South Korean actor (born 1993)

Roh Jae-won (born 13 October 1993) is a South Korean actor who is best known for his performance as Nam-gyu in Squid Game (2024–2025). He previously starred in the series Daily Dose of Sunshine (2023) and Doubt (2024).

== Career ==
Roh made his debut in 2020 with his appearance in the short film Driving School.

In November 2023, Roh acted the part of a patient with delusional disorder named Kim Seo-wan in the series Daily Dose of Sunshine.
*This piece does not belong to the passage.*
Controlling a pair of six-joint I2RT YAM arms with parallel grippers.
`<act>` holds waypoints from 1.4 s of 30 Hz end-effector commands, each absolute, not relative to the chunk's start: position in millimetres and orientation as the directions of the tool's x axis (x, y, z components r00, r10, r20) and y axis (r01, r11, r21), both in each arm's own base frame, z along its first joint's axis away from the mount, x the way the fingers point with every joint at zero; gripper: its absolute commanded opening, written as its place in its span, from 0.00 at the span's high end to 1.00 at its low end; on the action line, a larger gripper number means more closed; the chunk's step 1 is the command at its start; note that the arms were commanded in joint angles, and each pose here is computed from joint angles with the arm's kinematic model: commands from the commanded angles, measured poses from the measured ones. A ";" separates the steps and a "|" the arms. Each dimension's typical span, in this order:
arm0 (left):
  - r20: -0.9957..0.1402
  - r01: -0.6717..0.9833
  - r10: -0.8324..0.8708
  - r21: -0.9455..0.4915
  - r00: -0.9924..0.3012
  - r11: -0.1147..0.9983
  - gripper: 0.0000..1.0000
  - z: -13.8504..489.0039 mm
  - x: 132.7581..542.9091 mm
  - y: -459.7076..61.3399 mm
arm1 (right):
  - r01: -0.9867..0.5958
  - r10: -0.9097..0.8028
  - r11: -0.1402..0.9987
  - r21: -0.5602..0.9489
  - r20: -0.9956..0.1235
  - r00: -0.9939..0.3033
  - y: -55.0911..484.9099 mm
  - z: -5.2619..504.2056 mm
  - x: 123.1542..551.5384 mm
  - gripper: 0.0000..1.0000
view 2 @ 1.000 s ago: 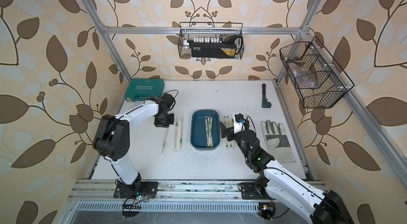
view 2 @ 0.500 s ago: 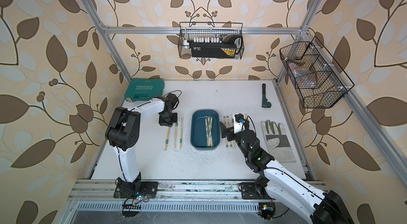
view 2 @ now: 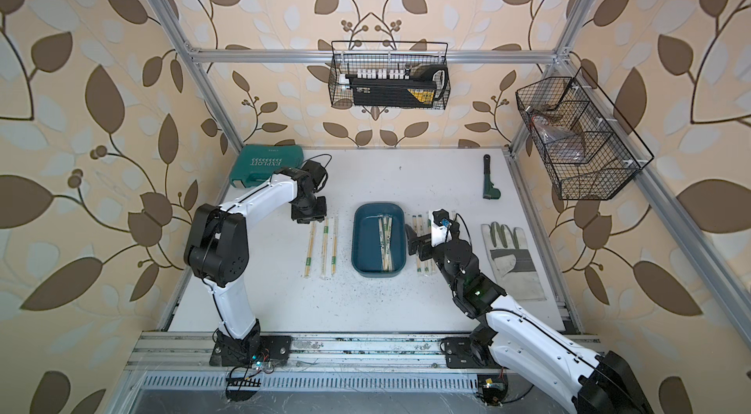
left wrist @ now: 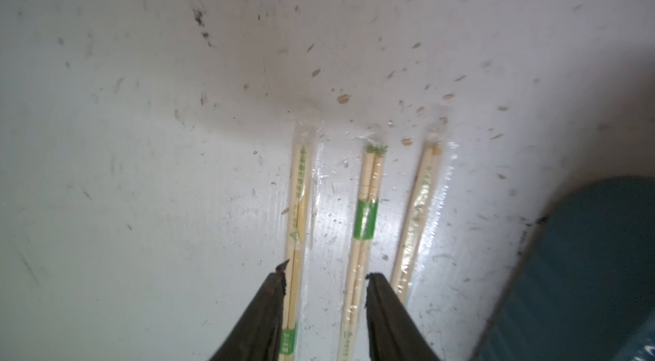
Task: Take the paired disposable chopsticks out of the storage box
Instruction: Place the paired disposable chopsticks at the center of the board, then pick up the paired disposable chopsticks from the storage box.
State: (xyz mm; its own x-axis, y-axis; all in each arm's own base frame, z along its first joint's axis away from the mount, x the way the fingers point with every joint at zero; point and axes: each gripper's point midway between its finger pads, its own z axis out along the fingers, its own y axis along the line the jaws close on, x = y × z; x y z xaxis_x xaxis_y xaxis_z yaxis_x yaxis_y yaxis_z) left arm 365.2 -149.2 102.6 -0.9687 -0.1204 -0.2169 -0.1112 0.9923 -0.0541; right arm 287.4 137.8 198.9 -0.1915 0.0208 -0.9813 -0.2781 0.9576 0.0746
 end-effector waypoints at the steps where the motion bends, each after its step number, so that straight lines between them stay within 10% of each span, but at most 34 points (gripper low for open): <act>1: -0.343 -0.022 -0.067 -0.133 -0.937 0.991 0.60 165.2 357.9 -197.0 | -0.250 0.063 0.963 0.100 -0.986 -0.153 132.7 218.0 287.6 0.02; 12: -0.243 0.148 0.103 -0.174 -0.964 0.974 0.79 110.6 358.3 -336.0 | -0.165 0.115 0.978 0.129 -0.989 -0.094 108.3 224.8 278.7 0.04; 42: -0.084 0.100 0.089 -0.140 -0.993 0.985 0.70 14.6 352.6 -346.5 | -0.183 0.094 0.976 0.115 -0.988 -0.119 115.8 221.7 283.3 0.04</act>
Roh realistically portrayed the difficulty navigating the blurred boundaries between reality and dreams and was praised for his in-depth emotional expression.

In October 2024, Roh starred in the television series Doubt (2024) as a police officer in the criminal behavior analysis team alongside actor Han Suk-kyu.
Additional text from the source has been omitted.